**Action item**
Your task is to output the listing word for word, with pictures excluded.

-- Data extract follows --

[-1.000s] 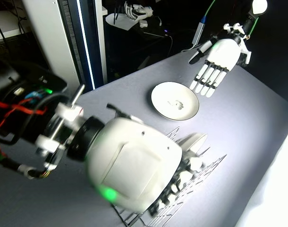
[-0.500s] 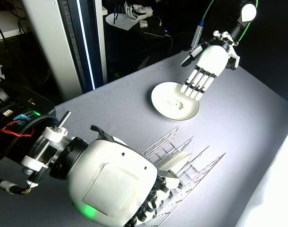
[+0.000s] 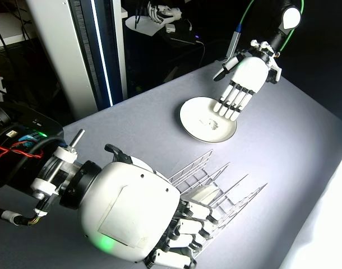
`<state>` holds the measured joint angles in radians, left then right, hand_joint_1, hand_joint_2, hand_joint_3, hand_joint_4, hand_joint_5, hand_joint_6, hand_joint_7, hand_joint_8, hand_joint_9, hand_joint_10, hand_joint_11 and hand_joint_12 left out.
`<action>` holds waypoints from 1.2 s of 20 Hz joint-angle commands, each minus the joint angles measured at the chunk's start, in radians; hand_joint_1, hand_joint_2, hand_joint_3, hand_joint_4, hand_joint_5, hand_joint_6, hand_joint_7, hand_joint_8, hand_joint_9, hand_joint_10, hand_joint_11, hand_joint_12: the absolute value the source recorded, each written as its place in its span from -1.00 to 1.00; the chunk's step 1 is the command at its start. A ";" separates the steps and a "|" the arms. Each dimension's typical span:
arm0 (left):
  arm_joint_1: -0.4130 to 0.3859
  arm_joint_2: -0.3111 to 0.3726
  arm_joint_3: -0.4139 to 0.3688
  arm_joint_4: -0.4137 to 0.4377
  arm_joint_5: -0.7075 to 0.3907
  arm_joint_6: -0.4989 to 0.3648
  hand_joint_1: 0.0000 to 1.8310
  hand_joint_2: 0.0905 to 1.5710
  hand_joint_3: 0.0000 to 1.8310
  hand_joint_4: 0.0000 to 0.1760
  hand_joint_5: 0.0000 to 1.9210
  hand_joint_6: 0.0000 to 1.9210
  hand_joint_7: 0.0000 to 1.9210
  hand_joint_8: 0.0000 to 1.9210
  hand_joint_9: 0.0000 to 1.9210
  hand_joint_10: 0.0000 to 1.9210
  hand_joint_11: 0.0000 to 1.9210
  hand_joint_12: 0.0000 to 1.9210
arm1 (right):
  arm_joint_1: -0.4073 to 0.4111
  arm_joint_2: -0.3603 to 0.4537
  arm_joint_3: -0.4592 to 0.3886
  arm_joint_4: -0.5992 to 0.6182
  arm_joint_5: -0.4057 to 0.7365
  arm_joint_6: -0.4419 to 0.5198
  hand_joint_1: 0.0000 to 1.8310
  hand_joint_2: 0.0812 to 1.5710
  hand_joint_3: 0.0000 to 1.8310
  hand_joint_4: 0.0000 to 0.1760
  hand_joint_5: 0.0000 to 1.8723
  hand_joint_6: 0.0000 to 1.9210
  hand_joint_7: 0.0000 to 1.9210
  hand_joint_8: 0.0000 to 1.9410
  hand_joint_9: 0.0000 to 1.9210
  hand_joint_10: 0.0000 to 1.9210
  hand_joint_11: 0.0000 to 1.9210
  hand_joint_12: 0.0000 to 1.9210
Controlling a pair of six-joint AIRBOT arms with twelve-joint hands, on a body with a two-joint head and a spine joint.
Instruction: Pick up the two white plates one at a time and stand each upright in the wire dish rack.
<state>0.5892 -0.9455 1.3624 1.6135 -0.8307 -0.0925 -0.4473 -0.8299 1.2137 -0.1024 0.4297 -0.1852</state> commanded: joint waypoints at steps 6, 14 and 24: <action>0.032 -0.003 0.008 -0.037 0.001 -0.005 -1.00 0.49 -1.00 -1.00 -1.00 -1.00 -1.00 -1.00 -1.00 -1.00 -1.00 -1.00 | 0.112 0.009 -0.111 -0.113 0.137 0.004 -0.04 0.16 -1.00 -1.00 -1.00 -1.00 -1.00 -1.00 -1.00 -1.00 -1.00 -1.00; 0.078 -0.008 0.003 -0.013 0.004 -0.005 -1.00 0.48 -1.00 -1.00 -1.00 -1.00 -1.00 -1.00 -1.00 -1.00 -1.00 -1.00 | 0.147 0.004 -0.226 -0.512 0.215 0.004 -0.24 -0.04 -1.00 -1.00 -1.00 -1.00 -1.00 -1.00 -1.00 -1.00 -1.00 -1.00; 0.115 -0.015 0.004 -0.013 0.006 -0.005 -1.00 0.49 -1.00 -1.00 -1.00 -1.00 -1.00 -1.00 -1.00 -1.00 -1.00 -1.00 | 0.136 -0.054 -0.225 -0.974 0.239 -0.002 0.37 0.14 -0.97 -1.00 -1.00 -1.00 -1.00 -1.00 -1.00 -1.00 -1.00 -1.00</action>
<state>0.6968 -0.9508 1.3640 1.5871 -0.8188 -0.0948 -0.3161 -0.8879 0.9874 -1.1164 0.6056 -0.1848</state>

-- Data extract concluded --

**Task response**
[-1.000s] 
[-0.500s] 
[+0.000s] 
`<state>` holds the measured joint angles in radians, left then right, hand_joint_1, hand_joint_2, hand_joint_3, hand_joint_4, hand_joint_5, hand_joint_6, hand_joint_7, hand_joint_8, hand_joint_9, hand_joint_10, hand_joint_11 and hand_joint_12 left out.
`<action>` holds waypoints from 1.2 s of 20 Hz joint-angle commands, each minus the joint angles measured at the chunk's start, in radians; hand_joint_1, hand_joint_2, hand_joint_3, hand_joint_4, hand_joint_5, hand_joint_6, hand_joint_7, hand_joint_8, hand_joint_9, hand_joint_10, hand_joint_11, hand_joint_12: the absolute value the source recorded, each written as its place in its span from -1.00 to 1.00; the chunk's step 1 is the command at its start. A ";" separates the steps and a "|" the arms. Each dimension's typical span:
arm0 (left):
  arm_joint_1: -0.4130 to 0.3859
  arm_joint_2: -0.3111 to 0.3726
  arm_joint_3: -0.4139 to 0.3688
  arm_joint_4: -0.4137 to 0.4377
  arm_joint_5: -0.7075 to 0.3907
  arm_joint_6: -0.4989 to 0.3648
  hand_joint_1: 0.0000 to 1.8310
  hand_joint_2: 0.0905 to 1.5710
  hand_joint_3: 0.0000 to 1.8310
  hand_joint_4: 0.0000 to 0.1760
  hand_joint_5: 0.0000 to 1.9210
  hand_joint_6: 0.0000 to 1.9210
  hand_joint_7: 0.0000 to 1.9210
  hand_joint_8: 0.0000 to 1.9210
  hand_joint_9: 0.0000 to 1.9210
  hand_joint_10: 0.0000 to 1.9210
  hand_joint_11: 0.0000 to 1.9210
  hand_joint_12: 0.0000 to 1.9210
arm1 (right):
  arm_joint_1: -0.4073 to 0.4111
  arm_joint_2: -0.3603 to 0.4537
  arm_joint_3: -0.4592 to 0.3886
  arm_joint_4: -0.5992 to 0.6182
  arm_joint_5: -0.4057 to 0.7365
  arm_joint_6: -0.4419 to 0.5198
  hand_joint_1: 0.0000 to 1.8310
  hand_joint_2: 0.0812 to 1.5710
  hand_joint_3: 0.0000 to 1.8310
  hand_joint_4: 0.0000 to 0.1760
  hand_joint_5: 0.0000 to 1.8723
  hand_joint_6: 0.0000 to 1.9210
  hand_joint_7: 0.0000 to 1.9210
  hand_joint_8: 0.0000 to 1.9410
  hand_joint_9: 0.0000 to 1.9210
  hand_joint_10: 0.0000 to 1.9210
  hand_joint_11: 0.0000 to 1.9210
  hand_joint_12: 0.0000 to 1.9210
Controlling a pair of six-joint AIRBOT arms with twelve-joint hands, on a body with a two-joint head and a spine joint.
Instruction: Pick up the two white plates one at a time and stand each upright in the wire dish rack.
<state>0.5892 -0.9455 1.3624 1.6135 -0.8307 -0.0925 -0.4473 -0.8299 1.2137 -0.1024 0.4297 -0.1852</state> commanded: joint waypoints at steps 6, 14 and 24: <action>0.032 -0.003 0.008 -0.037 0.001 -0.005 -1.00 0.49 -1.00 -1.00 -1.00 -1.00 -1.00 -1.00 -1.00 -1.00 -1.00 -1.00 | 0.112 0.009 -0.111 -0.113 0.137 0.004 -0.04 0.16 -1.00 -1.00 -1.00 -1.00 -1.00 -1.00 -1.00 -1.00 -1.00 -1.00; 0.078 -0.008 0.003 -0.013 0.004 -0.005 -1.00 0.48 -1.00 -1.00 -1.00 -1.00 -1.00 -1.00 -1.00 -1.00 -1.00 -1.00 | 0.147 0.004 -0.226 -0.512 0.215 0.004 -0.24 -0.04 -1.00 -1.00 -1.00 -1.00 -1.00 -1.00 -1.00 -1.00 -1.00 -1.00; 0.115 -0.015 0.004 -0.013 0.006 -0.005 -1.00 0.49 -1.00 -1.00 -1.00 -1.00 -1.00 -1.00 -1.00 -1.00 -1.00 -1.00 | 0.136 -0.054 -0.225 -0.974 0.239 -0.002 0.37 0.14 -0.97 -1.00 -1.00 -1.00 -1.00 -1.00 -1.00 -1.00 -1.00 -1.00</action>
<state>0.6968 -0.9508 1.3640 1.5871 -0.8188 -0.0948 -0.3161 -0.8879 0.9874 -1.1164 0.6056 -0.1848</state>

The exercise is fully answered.